**EXERCISE INSTRUCTIONS:** When the string "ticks" occurs in a line of the records, show that line.

Collection entries

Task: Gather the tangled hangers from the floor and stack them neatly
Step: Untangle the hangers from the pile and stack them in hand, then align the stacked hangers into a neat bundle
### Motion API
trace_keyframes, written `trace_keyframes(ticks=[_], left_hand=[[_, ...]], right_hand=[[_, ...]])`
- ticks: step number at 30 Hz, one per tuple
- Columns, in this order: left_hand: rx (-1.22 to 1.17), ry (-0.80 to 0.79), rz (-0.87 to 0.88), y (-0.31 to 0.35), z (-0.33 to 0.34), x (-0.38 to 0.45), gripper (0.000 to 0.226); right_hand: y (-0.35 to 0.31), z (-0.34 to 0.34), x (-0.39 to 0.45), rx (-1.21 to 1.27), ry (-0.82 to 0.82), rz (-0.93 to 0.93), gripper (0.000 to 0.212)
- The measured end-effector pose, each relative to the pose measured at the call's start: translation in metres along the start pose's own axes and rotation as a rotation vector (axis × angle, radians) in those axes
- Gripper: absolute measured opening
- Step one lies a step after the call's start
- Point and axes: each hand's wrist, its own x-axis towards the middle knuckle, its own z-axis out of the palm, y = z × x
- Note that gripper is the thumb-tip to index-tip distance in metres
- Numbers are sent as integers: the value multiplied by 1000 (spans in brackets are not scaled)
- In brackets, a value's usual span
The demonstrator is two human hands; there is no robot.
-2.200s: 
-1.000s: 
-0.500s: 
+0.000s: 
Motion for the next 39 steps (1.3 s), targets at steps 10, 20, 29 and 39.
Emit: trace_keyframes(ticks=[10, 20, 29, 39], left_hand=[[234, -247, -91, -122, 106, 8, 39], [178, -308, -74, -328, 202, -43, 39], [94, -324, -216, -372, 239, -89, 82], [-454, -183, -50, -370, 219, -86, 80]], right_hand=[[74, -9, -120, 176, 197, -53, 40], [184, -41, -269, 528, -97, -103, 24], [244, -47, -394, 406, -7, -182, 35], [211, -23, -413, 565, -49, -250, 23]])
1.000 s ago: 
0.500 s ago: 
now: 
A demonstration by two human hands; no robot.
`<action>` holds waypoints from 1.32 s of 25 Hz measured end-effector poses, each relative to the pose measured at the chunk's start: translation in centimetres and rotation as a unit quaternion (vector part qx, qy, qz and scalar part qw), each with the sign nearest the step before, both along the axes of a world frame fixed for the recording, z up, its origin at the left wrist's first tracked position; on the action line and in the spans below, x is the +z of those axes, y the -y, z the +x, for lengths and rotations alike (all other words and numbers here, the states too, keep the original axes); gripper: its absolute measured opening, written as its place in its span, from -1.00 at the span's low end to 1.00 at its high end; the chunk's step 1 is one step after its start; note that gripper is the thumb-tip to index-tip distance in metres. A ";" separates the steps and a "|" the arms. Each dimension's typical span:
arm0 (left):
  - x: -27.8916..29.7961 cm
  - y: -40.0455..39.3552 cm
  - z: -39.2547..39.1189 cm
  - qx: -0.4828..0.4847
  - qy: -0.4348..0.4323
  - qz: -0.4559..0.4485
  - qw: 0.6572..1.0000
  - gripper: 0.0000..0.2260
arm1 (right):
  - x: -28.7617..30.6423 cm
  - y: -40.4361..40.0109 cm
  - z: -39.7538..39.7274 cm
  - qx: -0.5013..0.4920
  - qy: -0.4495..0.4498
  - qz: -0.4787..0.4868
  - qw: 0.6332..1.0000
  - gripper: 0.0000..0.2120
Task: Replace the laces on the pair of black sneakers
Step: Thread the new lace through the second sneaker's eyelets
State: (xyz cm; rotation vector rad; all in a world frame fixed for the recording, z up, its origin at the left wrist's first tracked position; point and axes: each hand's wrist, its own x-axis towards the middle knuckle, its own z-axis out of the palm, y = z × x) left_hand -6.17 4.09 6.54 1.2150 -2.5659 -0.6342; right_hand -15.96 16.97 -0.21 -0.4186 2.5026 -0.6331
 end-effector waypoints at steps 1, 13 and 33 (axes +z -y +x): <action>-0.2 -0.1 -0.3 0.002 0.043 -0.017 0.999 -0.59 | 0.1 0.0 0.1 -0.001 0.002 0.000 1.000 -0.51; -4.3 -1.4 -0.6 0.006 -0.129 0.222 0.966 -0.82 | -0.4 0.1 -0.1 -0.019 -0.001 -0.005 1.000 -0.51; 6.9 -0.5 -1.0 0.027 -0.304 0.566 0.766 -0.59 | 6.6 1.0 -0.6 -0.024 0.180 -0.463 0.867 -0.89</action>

**SOLUTION TO THE EXERCISE:**
trace_keyframes, written `trace_keyframes(ticks=[_], left_hand=[[_, ...]], right_hand=[[_, ...]])`
- ticks: step number at 30 Hz, one per tuple
Emit: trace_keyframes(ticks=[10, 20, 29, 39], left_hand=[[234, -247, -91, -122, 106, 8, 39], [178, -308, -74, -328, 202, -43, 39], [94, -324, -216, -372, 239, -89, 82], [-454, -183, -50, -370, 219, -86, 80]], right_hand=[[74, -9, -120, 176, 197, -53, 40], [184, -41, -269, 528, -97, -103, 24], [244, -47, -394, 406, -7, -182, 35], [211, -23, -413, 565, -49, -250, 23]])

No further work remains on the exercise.